Batman: Arkham City

Rocksteady sets the bar high for action adventure games, expanding on an already excellent Batman formula.

By azn_pride, Posted 08 Nov 2011

Rocksteady certainly had an ambition to create the best superhero video game ever made with the DC Batman license. But with nary a track record to back it up, it was hard not to be skeptical about that ambition. However, the once unknown developer immediately became a powerhouse with the release of Batman: Arkham Asylum back in 2009. The game was met with high praise, giving gamers the hope that licensed superhero games can be awesome if given to the right people. Everything about Arkham Asylum was done right, from the fluid melee combat to the story and atmosphere. Two years later, Rocksteady aims to raise the bar for action adventure games with Arkham City and deliver a game that was as good as or better than its predecessor. Not only did they accomplish this feat, they refined and expanded on an already outstanding formula.

Batman, Arkham City, Review
Beating up thugs is fun. Especially if you're the Batman.

Of course, what I’m mostly talking about is the ‘Freeflow’ combat system, and they’ve made improvements to that formula. Among these enhancements allow you to counter attacks simultaneously, give you more combos to deal with stronger thugs, throw objects back at enemies, and enable you to use more gadgets in battle. Every combat sequence also demands your full attention. You’re not relentlessly mashing a single button; you’re constantly on the lookout for incoming attacks, in which timing is essential to avoiding lots of damage and racking up your combo meter. Everything about the combat is fluid and accessible. Unlike most hack-and-slash games, you don’t have to constantly block or evade incoming attacks; Arkham City gives you total control of the action without breaking rhythm. It’s a fantastic system that’s very easy to use, but difficult to master.

Arkham City itself is not exactly open world, though it’s much larger than what was realized in Arkham Asylum. Batman’s trusty gadgets return to help him deal with numerous situations. The Grapnel Gun lets you get from building to building in no time flat; Remote-Controlled Batarang enables you to hit unreachable switches; Cryptographic Sequencer tracks radio signals and lets you hack terminals, so on and so forth. Batman eventually gets new devices to mess around with, such as the Remote Electrical Charge to shock enemies and open doors via generators. Detective Mode comes in handy most of the time, as it lets you highlight objects of importance, playing into the game’s forensic segments. It takes a while to adapt to Batman’s wide array of high-tech tools, especially when it comes to Arkham City’s puzzle sequences. It’s likely you’ll be twiddling your thumbs the first time around, but it’s all about figuring out which device to use in particular sections. It’s great that every single gadget serves a purpose, and they’re all fun to use in combat. You can also upgrade your gadgets and purchase new combat abilities to help ease some challenge or help you get from point A to point B faster than before.

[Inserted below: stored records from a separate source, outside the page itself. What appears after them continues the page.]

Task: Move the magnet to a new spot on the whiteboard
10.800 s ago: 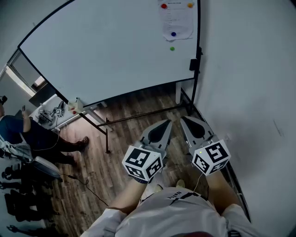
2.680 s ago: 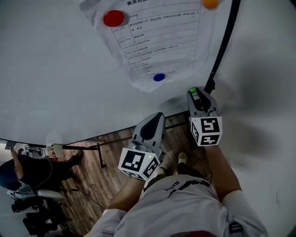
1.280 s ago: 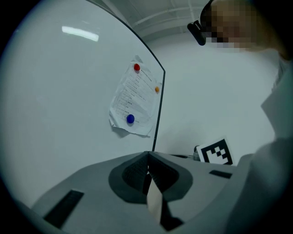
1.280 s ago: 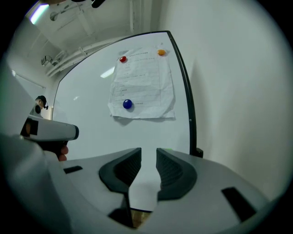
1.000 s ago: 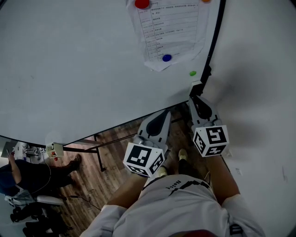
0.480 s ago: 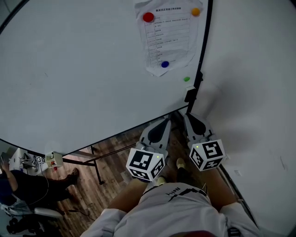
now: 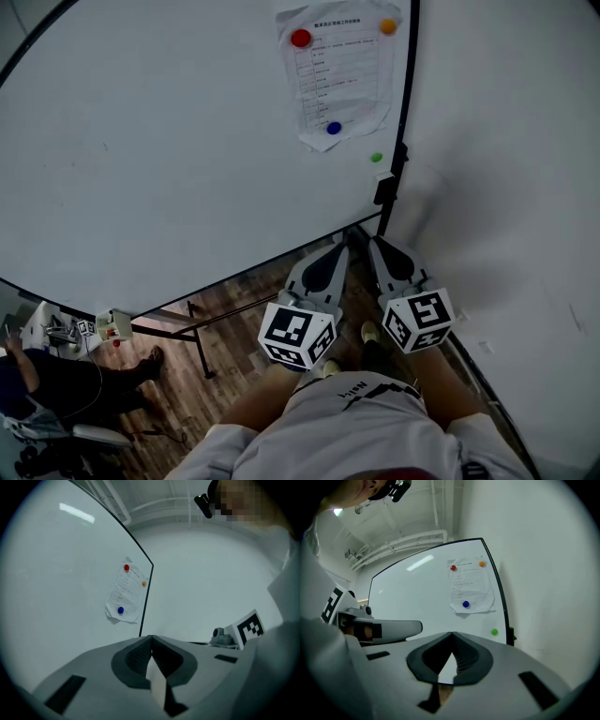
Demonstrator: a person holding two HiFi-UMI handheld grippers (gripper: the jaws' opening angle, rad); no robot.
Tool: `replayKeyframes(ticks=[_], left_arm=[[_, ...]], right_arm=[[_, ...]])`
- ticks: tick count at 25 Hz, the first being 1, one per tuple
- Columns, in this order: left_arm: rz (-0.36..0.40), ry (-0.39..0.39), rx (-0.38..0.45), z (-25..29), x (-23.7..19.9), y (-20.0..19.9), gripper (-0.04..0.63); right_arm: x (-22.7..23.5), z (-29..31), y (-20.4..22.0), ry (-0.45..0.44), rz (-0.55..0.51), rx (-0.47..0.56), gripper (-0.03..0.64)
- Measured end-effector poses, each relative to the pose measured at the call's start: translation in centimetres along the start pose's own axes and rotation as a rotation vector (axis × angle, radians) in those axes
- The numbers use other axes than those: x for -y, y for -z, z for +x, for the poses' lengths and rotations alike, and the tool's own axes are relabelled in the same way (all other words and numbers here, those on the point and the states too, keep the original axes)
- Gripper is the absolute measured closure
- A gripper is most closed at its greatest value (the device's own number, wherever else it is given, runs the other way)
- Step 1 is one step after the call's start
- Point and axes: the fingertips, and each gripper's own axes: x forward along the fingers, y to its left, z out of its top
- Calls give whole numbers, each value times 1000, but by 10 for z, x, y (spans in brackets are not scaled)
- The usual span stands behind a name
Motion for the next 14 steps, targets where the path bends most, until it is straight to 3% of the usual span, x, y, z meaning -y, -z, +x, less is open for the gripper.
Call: replayKeyframes(ticks=[14], left_arm=[[4,-5,11,-7,3,-5,584]], right_arm=[[-6,-4,-4,-9,-8,6,603]])
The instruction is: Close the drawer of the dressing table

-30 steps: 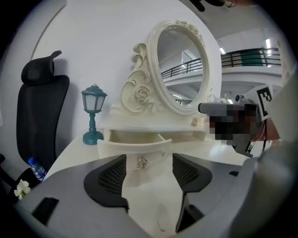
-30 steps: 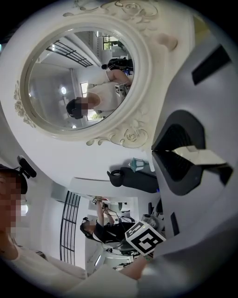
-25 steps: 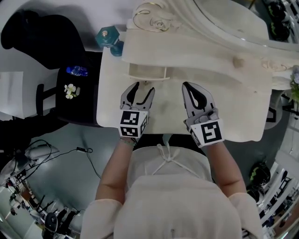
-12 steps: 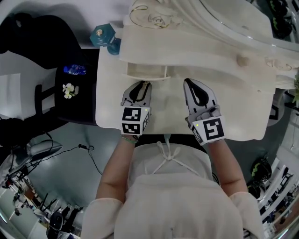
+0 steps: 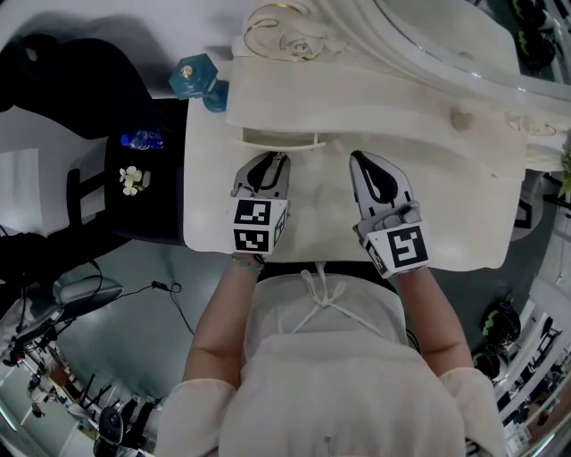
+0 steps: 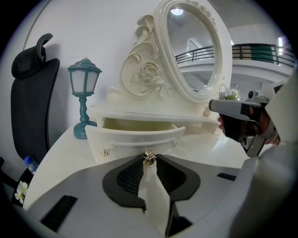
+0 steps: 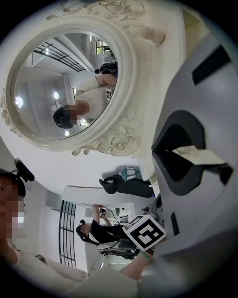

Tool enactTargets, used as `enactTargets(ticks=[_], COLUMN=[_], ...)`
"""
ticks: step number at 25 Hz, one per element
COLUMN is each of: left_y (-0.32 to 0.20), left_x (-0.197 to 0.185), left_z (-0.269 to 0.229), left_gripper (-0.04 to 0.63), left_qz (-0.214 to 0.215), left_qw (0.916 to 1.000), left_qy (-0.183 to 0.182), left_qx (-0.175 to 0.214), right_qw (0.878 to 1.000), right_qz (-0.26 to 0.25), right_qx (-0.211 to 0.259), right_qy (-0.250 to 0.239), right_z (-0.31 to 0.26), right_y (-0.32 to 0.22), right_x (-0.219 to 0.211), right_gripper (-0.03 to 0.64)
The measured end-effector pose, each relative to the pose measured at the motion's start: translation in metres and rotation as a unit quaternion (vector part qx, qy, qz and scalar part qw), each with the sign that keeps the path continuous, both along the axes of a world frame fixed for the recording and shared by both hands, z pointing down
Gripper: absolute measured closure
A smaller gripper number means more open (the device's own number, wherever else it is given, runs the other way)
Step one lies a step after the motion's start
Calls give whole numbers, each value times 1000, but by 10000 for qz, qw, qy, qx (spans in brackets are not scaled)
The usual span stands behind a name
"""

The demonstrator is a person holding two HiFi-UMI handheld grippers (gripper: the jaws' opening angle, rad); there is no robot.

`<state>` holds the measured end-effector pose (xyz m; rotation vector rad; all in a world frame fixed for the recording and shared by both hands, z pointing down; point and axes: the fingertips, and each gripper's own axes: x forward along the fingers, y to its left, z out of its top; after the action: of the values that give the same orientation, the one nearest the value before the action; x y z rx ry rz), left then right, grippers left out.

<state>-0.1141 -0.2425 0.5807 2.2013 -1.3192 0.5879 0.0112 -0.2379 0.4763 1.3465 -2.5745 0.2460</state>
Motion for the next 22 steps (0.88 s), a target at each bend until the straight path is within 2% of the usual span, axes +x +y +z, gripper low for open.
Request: enactTargets(ticks=[6,10,17,22], left_y=[-14,-23,-42,-47], left_x=[-2,1,0,3], left_z=[3,0,1,0], left_gripper=[491,491,491,489], left_qz=[172,160,178,172], left_qw=[9992,9997,9990,9996], left_qy=[-345,-195,-386,-208], left_qx=[59,61,136,83], right_qw=[9996,9993,9992,9995], right_qz=[-180,-260,-210,-115], right_qx=[-102,-114,-194,-192], right_qy=[211,230,274,211], right_z=[10,10,12,10], right_y=[-3,-6,-13,-19], right_x=[-5,-10,-9,-5], right_gripper=[611,611,611,611])
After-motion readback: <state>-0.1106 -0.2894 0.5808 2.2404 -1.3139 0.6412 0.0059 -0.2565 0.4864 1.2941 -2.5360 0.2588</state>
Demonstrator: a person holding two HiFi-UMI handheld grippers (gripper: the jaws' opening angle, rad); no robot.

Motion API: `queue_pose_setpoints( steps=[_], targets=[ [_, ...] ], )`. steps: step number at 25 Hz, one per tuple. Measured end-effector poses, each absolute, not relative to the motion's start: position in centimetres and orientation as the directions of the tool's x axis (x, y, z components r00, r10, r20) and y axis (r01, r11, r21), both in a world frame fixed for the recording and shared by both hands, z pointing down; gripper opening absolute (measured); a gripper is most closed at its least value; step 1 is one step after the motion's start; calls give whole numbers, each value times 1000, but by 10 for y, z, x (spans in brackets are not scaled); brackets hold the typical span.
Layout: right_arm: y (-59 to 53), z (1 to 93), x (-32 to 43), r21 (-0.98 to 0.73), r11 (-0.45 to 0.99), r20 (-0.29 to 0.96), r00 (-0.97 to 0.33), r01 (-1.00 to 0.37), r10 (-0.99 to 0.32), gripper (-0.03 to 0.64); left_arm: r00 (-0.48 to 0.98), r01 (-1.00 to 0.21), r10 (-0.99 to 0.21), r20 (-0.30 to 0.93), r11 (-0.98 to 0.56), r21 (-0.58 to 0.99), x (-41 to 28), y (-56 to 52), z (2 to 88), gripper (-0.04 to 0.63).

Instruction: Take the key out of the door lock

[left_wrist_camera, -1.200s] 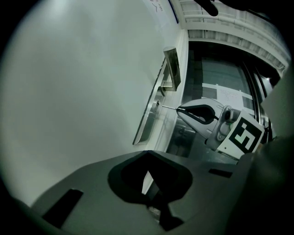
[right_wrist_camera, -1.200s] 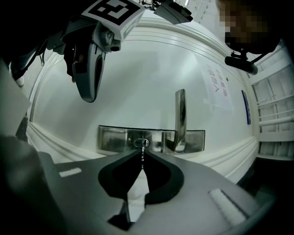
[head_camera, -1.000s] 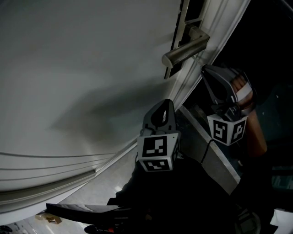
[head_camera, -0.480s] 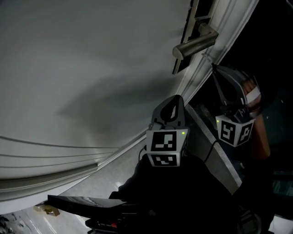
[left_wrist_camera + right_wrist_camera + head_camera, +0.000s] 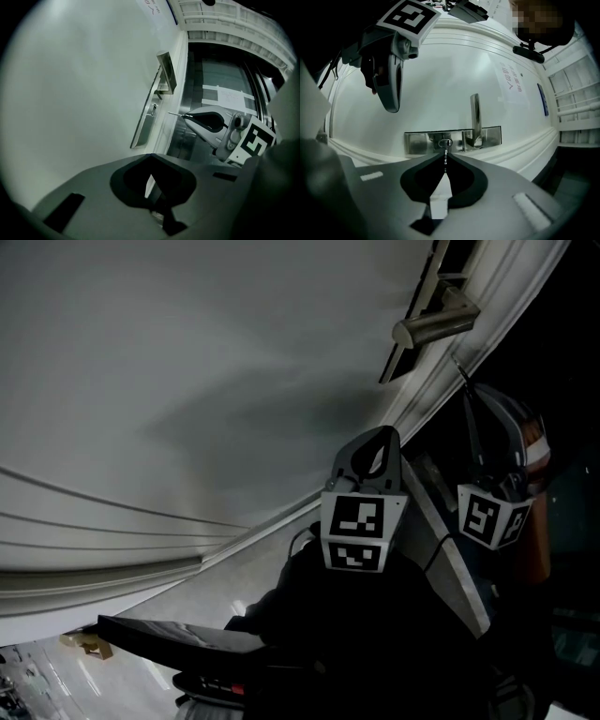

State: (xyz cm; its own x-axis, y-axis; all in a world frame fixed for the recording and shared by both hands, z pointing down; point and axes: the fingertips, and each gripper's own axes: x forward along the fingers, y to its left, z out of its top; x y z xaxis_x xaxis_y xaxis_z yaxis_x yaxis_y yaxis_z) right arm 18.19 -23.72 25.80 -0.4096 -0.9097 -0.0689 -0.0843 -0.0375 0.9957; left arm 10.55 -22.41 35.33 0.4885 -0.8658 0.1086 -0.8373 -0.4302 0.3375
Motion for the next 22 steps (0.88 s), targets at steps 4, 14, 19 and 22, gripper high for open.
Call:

Batman, Arkham City, Review
Batman has more means to deal with enemies.

There’s much to do in Arkham City’s dirty, crime-filled streets, from rescuing political prisoners to collecting Riddler trophies scattered around the game’s well-integrated map. Collecting a certain amount of trophies gives Batman the chance to rescue a hostage taken by the Riddler himself. There are also Riddler informants around the city, in which you're required to knock out every thug in the vicinity before being able to interrogate him. In addition, each trophy unlocks a map for Riddler’s Revenge, a series of challenge rooms separate from the single player. There are two modes in Riddler’s Revenge: Ranked and Campaign. Ranked puts you in an arena-type scenario in which you fight off waves of enemies and rack up as many points as you can. Earning more points means more medals as your reward. Campaign mode is a series of maps straight out of the single player. Each map has its own set of medal challenges: Combat challenges have you maintaining your combo meter, stealth gives you a bonus for clearing a room undetected, and speed is when you finish a mission in a limited amount of time. Your score ties in the online leaderboards that lets you compare your performance with the rest of the world. Riddler’s Revenge is actually rather enjoyable, especially if you’re unsatisfied with just doing the main story/side mission offerings.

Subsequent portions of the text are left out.